NYFF: Summer Hours (2008)

[This is the eleventh part in an open series of reports from the New York Film Festival.]

Olivier Assayas is a prolific auteur. Summer Hours is Assayas’s third feature in two years, following Boarding Gate, a muddled dimebag noir depicting an implausible relationship between the gravel-voiced Michael Madsen and the melodramatically languorous Asia Argento, and Eldorado, a television documentary chronicling Angelin Preljocaj’s efforts to choreograph Karlheinz Stockhausen’s imposing Sonntags-Abschied. Summer Hours, with a premise nowhere nearly as Chekhovian as the situation suggests, is a considerable improvement from Boarding Gate, involving three middle-aged scions in an artistic family attempting to corral a family legacy against their own financial needs.

It doesn’t quite live up to its full potential, but it certainly comes close. Mother, a cheerfully depressed and easily tired woman who we get to know in the film’s first half hour, dies. Father — a renowned artist named Paul Berthier — has been dead for some time. The Berthier home, built over the years into a summer retreat for the family and populated with expensive furniture and art, is ready for the auction block.

Assayas is on point here thematically. Charles Berling, who is looking more and more like Aidan Quinn with each movie, plays Frédéric, the most interesting character of the three. He’s an economist courting controversy with his books, but remains very much in doubt about who he is. He cannot connect with his teenage daughter, but attempts to reach out to her with liberalism, only to see these slippy efforts resisted. He lives very much in his father’s shadow, but Assayas is wise enough to keep this detail under the surface. (Indeed, Paul Berthier survives in this film largely as a memory.) We do see Frédéric break down in a car hours after he has learned that his mother has died: the suggestion here being that the responsibilities of being “adult” have led Frédéric to defer his emotions. This breakdown comes shortly after a radio appearance in which he has calmly duked it out with cultural pundits. (Later, when a major decision has been reached, he sits in a dark room staring out the window. He cannot confess to his understanding wife that he is crying.) The bookstores want him for readings and appearances. But Frédéric says in response to this success, “Writing this book has just brought me trouble.” But he insists on overseeing the family legacy. He wants the family to hold onto the home, but it’s largely because he’s incapable of seeing the developments in the present.

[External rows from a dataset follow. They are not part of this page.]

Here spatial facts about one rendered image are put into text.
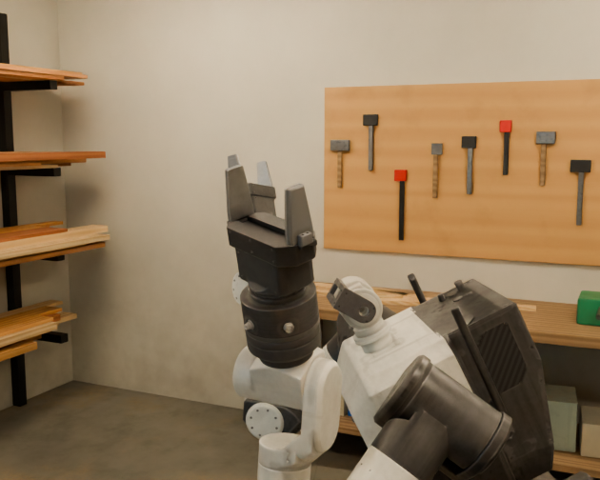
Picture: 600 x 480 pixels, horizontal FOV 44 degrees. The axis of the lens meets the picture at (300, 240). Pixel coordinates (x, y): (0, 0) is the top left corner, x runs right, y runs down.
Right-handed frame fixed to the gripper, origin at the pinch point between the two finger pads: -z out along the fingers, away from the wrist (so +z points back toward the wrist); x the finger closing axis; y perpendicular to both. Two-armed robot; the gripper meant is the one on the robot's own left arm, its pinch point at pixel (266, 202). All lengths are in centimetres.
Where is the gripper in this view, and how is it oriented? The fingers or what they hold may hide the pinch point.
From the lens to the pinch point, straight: 81.1
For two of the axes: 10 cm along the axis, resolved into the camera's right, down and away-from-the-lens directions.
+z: 1.1, 9.1, 4.0
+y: 7.7, -3.3, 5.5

Frédéric’s other two siblings are Adrienne (a blonde Juliette Binoche who is given top billing here, but whose contributions are supporting at best), a fashion designer in New York now trying for Husband No. 2 in the dubious form of an “artistic director of an Internet magazine” (played, with a nod to Assayas’s next generation theme, by Clint Eastwood’s son) and whose feelings are often given the short end of the stick (even her engagement announcement is trumped by family news), and Jérémie (played by the striking Jérémie Renier), an industrialist looking for lucre with a shoe company in the Far East who has no problem rattling off such pronouncements as “The future is making cheap sneakers by exploiting cheap labor” in front of the family. So if Frédéric can’t pave his own way, then it’s either hard art or hard business for the next generation of Berthiers. But these respective overseas circumstances will certainly keep the other two from visiting the summer home.

Aside from these two siblings, Assayas suggests quite adeptly with his editing that time will march on despite Frédéric’s emotions. Months often pass by during the course of the film, but Assayas keeps his transitions quite muted, sometimes cutting directly to the next scene, which is set weeks later, and sometimes finishing up a scene with an unobtrusive fadeout. For example, at one point, we see that Frédéric has grown a beard. Fifteen minutes later in film time, the beard is gone. Cinematographer Eric Gautier, who also shot A Christmas Tale, likewise keeps his camera whipping and panning at the fleeting pace of the present. The camera frequently dollies up to a door, slightly ajar or open, but very rarely moves through it, as if to suggest the inability of these characters to make an active decision.

This intriguing visual psychology anchors the film thematically, but Assayas’s ending, which involves something of a handover of the home to free market forces and the next generation, suggests a stylistic imbalance between characters and theme. The cherry picking is intended to connote Chekhov, but it’s far more literal-minded in its execution. These characters are left sitting in museums, no more different from the caged objects that once presided in the family home. But Assayas’s inability to focus on how these people will move forward comes off as considerably disingenuous in light of the complexities he embeds beneath the surface. But if Charles Berling is Assayas’s DeNiro, perhaps he might find a more satisfying balance in a future offering.